• _What the task asks_:
Return all of the data exactly, omitting any images.

• _Data block_:
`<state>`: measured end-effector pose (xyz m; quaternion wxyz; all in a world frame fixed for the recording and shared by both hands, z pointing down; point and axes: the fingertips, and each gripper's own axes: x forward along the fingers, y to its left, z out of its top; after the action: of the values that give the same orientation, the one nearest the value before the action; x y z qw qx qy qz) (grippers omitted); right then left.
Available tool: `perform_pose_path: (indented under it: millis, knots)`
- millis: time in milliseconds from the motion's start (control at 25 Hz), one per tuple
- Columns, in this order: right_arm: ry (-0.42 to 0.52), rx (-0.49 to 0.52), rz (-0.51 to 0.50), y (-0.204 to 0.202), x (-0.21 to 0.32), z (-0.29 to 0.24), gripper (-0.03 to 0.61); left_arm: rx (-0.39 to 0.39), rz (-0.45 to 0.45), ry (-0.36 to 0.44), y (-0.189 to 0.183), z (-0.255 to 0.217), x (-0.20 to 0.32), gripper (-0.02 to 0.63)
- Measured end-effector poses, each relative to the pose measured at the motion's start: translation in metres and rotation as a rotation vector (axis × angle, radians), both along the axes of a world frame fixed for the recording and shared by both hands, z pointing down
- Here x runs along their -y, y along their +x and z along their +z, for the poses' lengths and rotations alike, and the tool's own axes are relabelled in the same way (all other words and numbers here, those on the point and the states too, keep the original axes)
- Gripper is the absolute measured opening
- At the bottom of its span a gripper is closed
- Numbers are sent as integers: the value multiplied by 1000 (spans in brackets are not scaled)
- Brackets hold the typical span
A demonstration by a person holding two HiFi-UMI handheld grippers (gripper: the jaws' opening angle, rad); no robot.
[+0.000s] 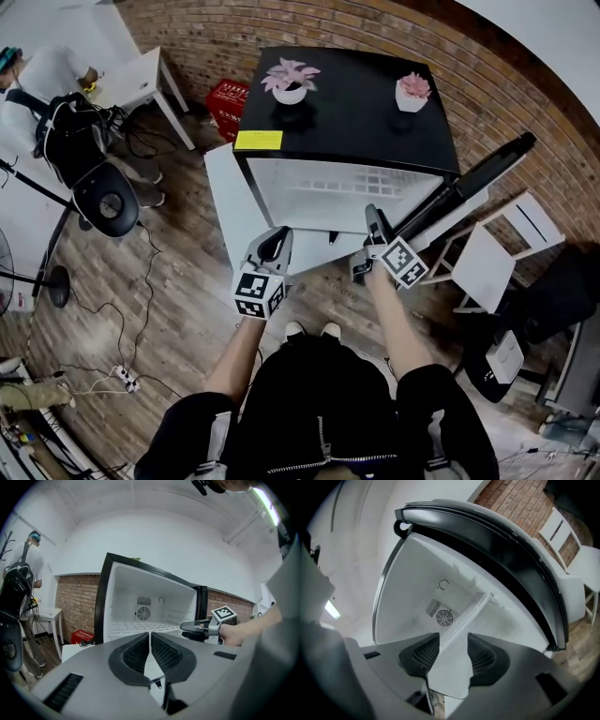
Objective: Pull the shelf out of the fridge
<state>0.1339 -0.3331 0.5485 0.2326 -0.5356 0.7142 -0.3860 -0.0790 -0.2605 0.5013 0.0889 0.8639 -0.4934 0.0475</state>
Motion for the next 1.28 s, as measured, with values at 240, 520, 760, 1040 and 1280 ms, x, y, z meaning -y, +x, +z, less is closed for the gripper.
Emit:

• _Response for this exercise_:
`<state>`: measured end-effector pose (xyz m; quaternion wxyz; all in a world frame fixed for the recording and shared by both hands, z pointing down; point and axes: the fingertips, and each gripper's own axes: x forward along the fingers, y to its left, z out of its top; after the action: of the values that give the same orientation, the one nearest the value before the action; x y z qw qx qy qz) (grippers omitted); right then left.
Available tool: `perform_pose_path: (indented under it: millis, knots)`
- millis: time in milliseconds from the motion's start (control at 25 Hz), one per tuple
- Columns, in this order: right_arm: ry (-0.42 to 0.52), rx (-0.49 to 0.52), rz (-0.51 to 0.50), y (-0.204 to 0.202), x (-0.21 to 0.32), z (-0.29 to 0.24), gripper (-0.03 to 0.61); left_arm: rx (-0.39 to 0.39), rz (-0.45 to 0.45), ry (-0.36 to 0.44), y (-0.189 to 0.183), z (-0.255 to 0.217), x (-0.20 to 0.32), gripper (-0.02 to 0.63)
- Measured end-effector poses, each relative to the pose measured at the motion's start: translation in metres and rotation as a rotation vector (axis × angle, radians), both along the axes of a world frame fixed for the recording and shared by both hands, z pointing down
- Here x runs along their -y, y along their +x and z along their +z, for the poses' lengths and rotations alike, and the tool's own axes are relabelled in the same way (all other words and numbers here, those on the point and the states too, keep the original axes)
- Gripper is the absolute measured opening
- At the bottom of its span a gripper is closed
- Numbers are sent as integers: the value multiplied by 1000 (spans in brackets are not scaled)
- Brackets hold the typical span
A demonstration by a person holding two HiFi-UMI handheld grippers (gripper: the jaws' opening angle, rad); no robot.
[+0.000s] 
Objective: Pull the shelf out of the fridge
<state>0.1339 -0.3331 0.5485 0.2326 -0.5356 0.7142 -0.3860 -0.0790 -0.2605 0.5013 0.0889 0.8639 -0.4934 0.0475</state>
Motion for the next 1.28 s, as measured, with values at 240, 520, 760, 1040 and 1280 ms, x, y, z meaning -y, +x, +z, less is closed for the gripper.
Emit:

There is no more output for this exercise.